Weniger als ein Kilometer – Brief 7

Ramy Al-Asheq an Dima Albitar Kalaji, 19. November 2020

Übersetzung: Günther Orth

 

© Ramy Al-Asheq

 

Liebe Dima,

gestern lief ich durch die Straße, die zwischen unseren beiden Wohnungen liegt. Ich bin dort regelmäßig unterwegs, aber diesmal war die Straße größer als sonst. Nicht länger, sondern im Wortsinn größer, mehrfach so groß wie in Wirklichkeit. Die Gebäude rechts und links der Straße waren höher, auch wenn sie kein Stockwerk mehr als sonst hatten. Die Trambahn, die die Straße sonst in zwei Fahrbahnen teilt, stückelte sie nun in drei parallele Spuren, die aussahen wie hochgefährliche Superschnellstraßen. Die dritte Spur war die unheimlichste, denn ich hatte sie nie zuvor gesehen und an ihrem Rand lief nur ein einziger Fußgänger, ein Mensch ohne Gesichtszüge, seine Bewegungen waren geordnet und vollzogen sich simultan mit meinen. Er lief vorwärts, wenn ich lief, er blieb stehen, wenn ich stehenblieb, und er sah sich um, wenn ich mich umsah.

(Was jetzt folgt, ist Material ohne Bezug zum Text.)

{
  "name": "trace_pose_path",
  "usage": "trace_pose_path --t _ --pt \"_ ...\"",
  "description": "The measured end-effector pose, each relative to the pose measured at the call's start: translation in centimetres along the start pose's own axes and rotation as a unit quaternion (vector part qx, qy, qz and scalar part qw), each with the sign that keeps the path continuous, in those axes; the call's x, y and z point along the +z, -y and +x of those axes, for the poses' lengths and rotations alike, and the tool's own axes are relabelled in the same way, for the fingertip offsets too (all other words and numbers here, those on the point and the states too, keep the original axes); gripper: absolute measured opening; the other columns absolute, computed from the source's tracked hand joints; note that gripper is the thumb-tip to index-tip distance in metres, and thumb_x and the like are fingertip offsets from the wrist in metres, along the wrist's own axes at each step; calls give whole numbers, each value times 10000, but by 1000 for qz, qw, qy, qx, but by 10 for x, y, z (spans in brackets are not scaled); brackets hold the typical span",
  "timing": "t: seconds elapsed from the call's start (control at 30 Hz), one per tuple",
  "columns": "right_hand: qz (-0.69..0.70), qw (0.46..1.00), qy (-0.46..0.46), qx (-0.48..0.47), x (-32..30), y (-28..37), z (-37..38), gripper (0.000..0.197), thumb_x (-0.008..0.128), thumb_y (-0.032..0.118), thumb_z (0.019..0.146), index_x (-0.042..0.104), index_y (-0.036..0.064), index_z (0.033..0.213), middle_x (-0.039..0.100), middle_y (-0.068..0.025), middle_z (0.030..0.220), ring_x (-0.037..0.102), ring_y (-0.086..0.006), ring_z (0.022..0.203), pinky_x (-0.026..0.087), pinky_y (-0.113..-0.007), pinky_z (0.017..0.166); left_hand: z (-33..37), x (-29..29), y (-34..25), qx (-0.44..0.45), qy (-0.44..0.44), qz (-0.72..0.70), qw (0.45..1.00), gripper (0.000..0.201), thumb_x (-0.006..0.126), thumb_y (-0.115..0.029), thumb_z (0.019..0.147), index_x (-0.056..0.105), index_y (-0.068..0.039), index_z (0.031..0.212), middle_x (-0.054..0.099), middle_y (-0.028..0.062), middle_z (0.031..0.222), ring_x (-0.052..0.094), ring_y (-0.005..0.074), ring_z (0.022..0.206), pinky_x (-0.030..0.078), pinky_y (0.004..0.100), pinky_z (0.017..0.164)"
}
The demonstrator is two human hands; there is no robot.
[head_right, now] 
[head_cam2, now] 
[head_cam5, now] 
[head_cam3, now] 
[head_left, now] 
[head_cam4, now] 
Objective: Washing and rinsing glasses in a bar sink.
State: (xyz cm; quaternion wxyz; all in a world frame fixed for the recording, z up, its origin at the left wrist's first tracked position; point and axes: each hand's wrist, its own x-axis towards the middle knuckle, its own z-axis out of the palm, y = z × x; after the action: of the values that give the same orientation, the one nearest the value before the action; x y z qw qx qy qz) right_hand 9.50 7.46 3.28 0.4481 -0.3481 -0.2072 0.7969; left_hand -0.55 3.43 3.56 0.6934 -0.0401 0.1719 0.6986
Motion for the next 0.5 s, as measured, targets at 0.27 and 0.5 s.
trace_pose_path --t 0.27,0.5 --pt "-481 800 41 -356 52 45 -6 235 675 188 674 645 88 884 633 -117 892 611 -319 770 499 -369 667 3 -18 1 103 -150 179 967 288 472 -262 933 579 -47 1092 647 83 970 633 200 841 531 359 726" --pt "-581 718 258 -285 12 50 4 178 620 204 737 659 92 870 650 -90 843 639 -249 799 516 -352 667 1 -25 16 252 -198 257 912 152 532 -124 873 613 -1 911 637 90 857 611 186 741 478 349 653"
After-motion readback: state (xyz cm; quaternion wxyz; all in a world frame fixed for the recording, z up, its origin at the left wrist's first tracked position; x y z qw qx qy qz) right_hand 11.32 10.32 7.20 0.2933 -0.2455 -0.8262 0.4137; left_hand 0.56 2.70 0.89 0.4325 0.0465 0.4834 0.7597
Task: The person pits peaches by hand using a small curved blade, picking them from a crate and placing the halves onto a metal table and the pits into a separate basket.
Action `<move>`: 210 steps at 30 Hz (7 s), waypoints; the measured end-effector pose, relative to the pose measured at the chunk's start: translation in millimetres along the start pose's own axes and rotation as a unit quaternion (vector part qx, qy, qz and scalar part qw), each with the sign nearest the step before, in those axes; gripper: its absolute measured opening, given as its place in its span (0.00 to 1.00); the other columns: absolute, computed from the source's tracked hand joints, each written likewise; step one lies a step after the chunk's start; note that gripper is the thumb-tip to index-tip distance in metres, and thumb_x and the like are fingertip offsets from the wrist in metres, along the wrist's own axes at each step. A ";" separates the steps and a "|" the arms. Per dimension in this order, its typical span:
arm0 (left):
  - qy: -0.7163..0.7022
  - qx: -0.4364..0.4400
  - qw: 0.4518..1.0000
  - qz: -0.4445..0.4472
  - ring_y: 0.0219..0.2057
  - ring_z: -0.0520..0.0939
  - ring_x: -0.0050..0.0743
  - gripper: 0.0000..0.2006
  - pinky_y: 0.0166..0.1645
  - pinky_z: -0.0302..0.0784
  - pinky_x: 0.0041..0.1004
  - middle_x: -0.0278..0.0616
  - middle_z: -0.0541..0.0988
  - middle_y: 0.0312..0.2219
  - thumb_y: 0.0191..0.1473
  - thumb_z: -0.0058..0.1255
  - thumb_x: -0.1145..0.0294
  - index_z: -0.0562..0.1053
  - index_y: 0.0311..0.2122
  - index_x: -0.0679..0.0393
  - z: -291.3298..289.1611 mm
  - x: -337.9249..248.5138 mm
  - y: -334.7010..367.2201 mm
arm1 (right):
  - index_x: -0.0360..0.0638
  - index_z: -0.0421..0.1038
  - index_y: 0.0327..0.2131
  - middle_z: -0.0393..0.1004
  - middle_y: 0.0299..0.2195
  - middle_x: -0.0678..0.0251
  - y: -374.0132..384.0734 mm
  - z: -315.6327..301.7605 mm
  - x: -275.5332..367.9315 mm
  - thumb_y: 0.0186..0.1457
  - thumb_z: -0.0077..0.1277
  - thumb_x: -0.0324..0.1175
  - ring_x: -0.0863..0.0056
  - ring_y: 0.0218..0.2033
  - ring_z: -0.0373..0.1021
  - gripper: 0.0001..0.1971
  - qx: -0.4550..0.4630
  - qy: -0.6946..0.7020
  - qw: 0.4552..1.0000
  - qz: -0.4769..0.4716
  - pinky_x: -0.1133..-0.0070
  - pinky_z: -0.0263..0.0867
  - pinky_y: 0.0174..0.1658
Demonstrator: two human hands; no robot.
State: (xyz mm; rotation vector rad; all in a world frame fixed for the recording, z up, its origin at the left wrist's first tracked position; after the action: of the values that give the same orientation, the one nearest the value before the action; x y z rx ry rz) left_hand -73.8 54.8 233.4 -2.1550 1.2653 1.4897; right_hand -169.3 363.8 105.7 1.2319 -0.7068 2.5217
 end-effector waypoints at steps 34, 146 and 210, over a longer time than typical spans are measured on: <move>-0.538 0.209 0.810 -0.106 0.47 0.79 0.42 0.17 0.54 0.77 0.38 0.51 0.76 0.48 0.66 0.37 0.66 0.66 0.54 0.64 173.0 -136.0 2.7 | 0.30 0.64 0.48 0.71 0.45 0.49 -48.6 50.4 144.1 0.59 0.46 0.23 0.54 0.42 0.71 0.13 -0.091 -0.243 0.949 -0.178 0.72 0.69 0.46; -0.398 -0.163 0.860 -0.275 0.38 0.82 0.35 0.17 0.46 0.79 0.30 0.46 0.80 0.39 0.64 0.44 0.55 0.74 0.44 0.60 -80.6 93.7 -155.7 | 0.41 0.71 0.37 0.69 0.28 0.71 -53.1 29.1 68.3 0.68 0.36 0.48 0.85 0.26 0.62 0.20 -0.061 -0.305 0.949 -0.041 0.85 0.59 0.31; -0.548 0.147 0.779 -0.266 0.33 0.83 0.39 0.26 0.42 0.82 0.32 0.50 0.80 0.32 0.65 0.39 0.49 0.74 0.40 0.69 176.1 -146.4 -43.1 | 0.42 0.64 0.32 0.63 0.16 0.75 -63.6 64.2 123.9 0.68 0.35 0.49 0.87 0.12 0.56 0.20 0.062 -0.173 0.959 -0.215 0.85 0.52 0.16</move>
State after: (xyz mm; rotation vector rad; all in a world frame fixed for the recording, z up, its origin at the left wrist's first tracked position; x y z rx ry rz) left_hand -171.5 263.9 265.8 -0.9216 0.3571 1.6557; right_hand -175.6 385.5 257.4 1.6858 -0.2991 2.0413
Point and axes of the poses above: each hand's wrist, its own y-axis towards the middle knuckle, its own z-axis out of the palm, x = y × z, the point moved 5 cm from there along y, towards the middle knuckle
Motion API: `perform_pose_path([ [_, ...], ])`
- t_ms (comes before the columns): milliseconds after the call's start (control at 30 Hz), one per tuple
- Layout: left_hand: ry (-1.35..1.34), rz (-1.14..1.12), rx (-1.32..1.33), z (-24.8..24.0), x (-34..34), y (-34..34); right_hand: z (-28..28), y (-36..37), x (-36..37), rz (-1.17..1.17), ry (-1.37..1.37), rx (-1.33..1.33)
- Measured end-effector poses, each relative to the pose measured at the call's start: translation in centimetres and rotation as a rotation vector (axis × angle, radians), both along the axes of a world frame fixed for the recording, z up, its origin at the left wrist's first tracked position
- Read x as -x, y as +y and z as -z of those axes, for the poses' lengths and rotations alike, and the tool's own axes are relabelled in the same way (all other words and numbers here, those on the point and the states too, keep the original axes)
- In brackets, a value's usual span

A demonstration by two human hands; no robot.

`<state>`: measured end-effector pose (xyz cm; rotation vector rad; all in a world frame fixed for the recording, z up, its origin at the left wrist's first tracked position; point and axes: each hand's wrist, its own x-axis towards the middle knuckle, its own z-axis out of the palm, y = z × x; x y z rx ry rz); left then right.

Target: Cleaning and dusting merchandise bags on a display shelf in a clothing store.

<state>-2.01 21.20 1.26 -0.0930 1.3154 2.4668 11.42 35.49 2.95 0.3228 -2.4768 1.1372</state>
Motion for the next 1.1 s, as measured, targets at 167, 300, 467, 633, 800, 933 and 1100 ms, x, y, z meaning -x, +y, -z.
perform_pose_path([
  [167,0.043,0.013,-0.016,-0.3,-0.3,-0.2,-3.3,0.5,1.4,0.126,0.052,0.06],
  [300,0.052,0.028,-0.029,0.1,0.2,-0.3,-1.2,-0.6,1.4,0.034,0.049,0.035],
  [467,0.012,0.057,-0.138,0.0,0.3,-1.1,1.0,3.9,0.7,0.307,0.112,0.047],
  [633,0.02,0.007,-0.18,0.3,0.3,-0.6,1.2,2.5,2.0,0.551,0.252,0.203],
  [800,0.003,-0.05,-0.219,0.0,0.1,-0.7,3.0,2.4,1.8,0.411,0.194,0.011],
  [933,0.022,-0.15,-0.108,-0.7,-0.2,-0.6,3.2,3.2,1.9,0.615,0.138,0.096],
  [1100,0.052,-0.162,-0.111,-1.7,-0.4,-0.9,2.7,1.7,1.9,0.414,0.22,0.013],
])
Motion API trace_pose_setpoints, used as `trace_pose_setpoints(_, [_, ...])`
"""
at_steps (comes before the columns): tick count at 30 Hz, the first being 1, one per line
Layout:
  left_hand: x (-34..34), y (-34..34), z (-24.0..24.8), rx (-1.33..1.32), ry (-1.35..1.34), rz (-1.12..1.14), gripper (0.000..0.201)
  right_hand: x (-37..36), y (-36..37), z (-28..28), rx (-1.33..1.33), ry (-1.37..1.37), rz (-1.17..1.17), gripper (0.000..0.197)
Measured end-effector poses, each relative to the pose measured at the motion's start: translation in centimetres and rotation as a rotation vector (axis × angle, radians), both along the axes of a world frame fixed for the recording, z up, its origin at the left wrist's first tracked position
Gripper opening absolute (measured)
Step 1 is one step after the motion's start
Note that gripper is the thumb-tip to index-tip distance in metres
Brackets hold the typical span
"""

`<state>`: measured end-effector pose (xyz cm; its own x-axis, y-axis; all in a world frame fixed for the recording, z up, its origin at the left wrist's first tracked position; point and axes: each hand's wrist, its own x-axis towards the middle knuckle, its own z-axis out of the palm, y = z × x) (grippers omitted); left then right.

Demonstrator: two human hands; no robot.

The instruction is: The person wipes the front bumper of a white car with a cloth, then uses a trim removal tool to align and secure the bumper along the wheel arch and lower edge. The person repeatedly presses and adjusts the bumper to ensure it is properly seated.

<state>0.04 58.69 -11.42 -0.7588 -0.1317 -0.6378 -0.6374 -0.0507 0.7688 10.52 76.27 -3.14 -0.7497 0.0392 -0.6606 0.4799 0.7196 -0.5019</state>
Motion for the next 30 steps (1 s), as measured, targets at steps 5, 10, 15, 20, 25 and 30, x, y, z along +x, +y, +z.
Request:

Die neu entstandene Fahrbahn lag zwischen den beiden, die durch die nord-südlich verkehrende Trambahn geteilt sind, da, wo früher ein Grünstreifen war, auf dem Leute ihre Hunde ausführten. Keine Ahnung, wer das Gras und die Bäume und die Straßenlaternen weggenommen und stattdessen eine Autobahn dorthin gebaut hatte. Sie sah gruselig aus, irgendwie formlos und mit unbestimmter Fahrtrichtung, wie ein riesiges Loch, in das Zeit und Licht stürzten und aus dem Geräusche kamen wie von einem Kassettenrekorder, der das Band auffrisst und wieder ausspuckt.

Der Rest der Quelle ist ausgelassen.